さっと(きびす)を返すと、主が札を取り出し、式神を召喚した。



「どう?うまくできた?」


『はい。先のご命令通り、戦闘中に般若に(いん)をつけておきました。いつでも辿(たど)れます』


「ありがとう。行けるわね、逢威?」


「はい、勿論」


「待てよ!!」



歩き出した私達を、跡見晴樹が呼び止めた。



「俺も……、俺も連れていってくれよ!!」



振り返ると、跡見晴樹が私の腕を掴んできた。その腕は小刻みに震えている。


にわかに甘い梅の香りがする。

季節はまだ、春のほんの入り口に過ぎない。

肌を刺すような冷たい寒さが、時間をかけてこの男の身体を(むしば)んでいるのは間違いない。

だが、彼の身体を侵食しているものは、きっと寒さだけではないだろう。


この男の、恐怖に染まった目。

まるで、(すが)り付くかのような目ーー。


ああ、この男はきっと、恐ろしいに違いない。

般若も、翁も、不気味な手紙も。

幼馴染を失うことも。

恐ろしいが、そこに一人で止まることはもっと恐ろしいーー。

そんな悲痛な叫びが、直に聴こえてくるようだ。

だが、妖怪に対抗する力を持たない彼は、間違いなく足手まといになる。



「申し訳ありませんが……」


「頼むよ、なんでもするから!」


「それはできません」



御滝が跡見晴樹に歩み寄る。

夜の闇がほぐれ始め、かすかに空が白んできた。


「あなたは妖怪に対抗する術を持たない、一般人です。ここまで事態が急変した以上、相手は何をしてくるかわかりません。まして、あなたは相手に命を狙われていました。連れて行くことはできません。」


「そんな……、でも俺、沙耶を助け…」


「その気持ちは素敵です。ですが、助けたい、という気持ちだけでは駄目なのです」



御滝が、(さと)すような声音で続ける。



「気持ちがあれば何でもできると、そう言う人もいるでしょう。確かに、人の力の原動力は"心"です。

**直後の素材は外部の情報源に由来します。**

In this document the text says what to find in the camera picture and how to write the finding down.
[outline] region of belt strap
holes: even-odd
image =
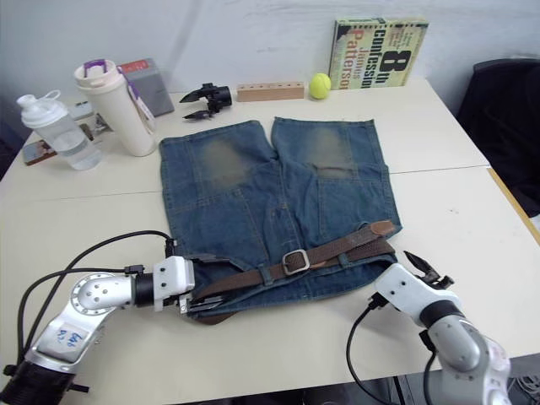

ですが、妖怪を倒そうとするならば、その"心"を形に変えうる"力"が必要なのです。

わかりますね?」


「……」


「ーー若田沙耶さんを助けたいという、あなたのその気持ちが、私たちの"力"にもなります。

どうか……もう一度、私達を信じて下さいませんか」



腕を掴む手の力が弱まり、すうっと離れていく。


御滝は微笑むと、すぐに、再び踵を返した。



「逢威」


「はい。五闇(いつあん)



黒い影を足に(まと)い、主を抱えて走り出した。


いくつもの家屋を越え、人通りのない道を行き、式神の付けた印の気配を辿って駆ける。



走りながら、ちら、と御滝を見遣る。



先ほどまでの彼女とはまるで別人のように、腕の中の主は黙したままだ。


だがその瞳の奥で、静かな闘いの炎が揺らめいているのがわかる。


跡見晴樹が若田沙耶を思う気持ちは、私が御滝を思う気持ちと同じ類のものなのだろうか。

それとも、異なるものなのだろうか。



そんなことを考えながら、明るくなる空に向かって、ひたすら駆け続けた。